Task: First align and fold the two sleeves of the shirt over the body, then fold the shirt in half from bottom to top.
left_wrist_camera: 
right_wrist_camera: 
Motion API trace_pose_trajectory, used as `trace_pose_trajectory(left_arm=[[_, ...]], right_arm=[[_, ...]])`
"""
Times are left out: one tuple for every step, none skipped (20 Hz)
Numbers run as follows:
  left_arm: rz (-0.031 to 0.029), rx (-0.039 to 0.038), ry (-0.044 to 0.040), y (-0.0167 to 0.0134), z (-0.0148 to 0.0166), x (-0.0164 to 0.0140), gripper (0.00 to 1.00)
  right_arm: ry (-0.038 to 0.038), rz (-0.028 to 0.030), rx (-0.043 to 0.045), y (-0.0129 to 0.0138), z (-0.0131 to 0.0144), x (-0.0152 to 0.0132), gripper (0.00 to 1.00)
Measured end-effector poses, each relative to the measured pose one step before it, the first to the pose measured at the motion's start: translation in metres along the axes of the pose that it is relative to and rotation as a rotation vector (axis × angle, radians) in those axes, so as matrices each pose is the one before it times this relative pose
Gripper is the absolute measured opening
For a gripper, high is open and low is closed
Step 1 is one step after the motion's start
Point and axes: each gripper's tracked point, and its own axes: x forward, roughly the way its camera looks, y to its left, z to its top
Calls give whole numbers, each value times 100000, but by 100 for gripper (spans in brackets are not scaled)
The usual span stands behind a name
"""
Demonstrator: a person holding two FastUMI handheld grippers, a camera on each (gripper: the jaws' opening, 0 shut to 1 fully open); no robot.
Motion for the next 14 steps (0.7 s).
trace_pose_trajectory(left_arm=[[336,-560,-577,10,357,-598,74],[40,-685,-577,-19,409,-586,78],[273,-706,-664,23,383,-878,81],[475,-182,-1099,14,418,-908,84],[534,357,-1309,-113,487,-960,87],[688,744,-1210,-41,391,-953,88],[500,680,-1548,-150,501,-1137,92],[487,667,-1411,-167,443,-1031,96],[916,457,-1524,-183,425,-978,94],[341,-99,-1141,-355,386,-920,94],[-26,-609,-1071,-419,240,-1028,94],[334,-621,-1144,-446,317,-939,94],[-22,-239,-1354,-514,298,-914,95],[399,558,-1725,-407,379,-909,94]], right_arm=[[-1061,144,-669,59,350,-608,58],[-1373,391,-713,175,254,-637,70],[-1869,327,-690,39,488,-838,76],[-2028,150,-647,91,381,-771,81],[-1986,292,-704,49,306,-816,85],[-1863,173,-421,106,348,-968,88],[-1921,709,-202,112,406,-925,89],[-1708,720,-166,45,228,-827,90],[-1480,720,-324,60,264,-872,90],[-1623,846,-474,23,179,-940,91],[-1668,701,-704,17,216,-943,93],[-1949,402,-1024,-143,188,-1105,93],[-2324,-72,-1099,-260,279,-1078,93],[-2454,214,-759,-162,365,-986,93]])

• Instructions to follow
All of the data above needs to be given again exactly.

• Completed exercise
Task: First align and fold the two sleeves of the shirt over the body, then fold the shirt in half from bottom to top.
left_wrist_camera: 
right_wrist_camera: 
Motion API trace_pose_trajectory, used as `trace_pose_trajectory(left_arm=[[_, ...]], right_arm=[[_, ...]])`
"""
Times are left out: one tuple for every step, none skipped (20 Hz)
Numbers run as follows:
  left_arm: rz (-0.031 to 0.029), rx (-0.039 to 0.038), ry (-0.044 to 0.040), y (-0.0167 to 0.0134), z (-0.0148 to 0.0166), x (-0.0164 to 0.0140), gripper (0.00 to 1.00)
  right_arm: ry (-0.038 to 0.038), rz (-0.028 to 0.030), rx (-0.043 to 0.045), y (-0.0129 to 0.0138), z (-0.0131 to 0.0144), x (-0.0152 to 0.0132), gripper (0.00 to 1.00)
Measured end-effector poses, each relative to the measured pose one step before it, the first to the pose measured at the motion's start: translation in metres along the axes of the pose that it is relative to and rotation as a rotation vector (axis × angle, radians) in those axes, so as matrices each pose is the one before it times this relative pose
Gripper is the absolute measured opening
For a gripper, high is open and low is closed
Step 1 is one step after the motion's start
Point and axes: each gripper's tracked point, and its own axes: x forward, roughly the way its camera looks, y to its left, z to its top
Calls give whole numbers, each value times 100000, but by 100 for gripper (spans in brackets are not scaled)
The usual span stands behind a name
"""
Demonstrator: a person holding two FastUMI handheld grippers, a camera on each (gripper: the jaws' opening, 0 shut to 1 fully open); no robot.
Motion for the next 14 steps (0.7 s).
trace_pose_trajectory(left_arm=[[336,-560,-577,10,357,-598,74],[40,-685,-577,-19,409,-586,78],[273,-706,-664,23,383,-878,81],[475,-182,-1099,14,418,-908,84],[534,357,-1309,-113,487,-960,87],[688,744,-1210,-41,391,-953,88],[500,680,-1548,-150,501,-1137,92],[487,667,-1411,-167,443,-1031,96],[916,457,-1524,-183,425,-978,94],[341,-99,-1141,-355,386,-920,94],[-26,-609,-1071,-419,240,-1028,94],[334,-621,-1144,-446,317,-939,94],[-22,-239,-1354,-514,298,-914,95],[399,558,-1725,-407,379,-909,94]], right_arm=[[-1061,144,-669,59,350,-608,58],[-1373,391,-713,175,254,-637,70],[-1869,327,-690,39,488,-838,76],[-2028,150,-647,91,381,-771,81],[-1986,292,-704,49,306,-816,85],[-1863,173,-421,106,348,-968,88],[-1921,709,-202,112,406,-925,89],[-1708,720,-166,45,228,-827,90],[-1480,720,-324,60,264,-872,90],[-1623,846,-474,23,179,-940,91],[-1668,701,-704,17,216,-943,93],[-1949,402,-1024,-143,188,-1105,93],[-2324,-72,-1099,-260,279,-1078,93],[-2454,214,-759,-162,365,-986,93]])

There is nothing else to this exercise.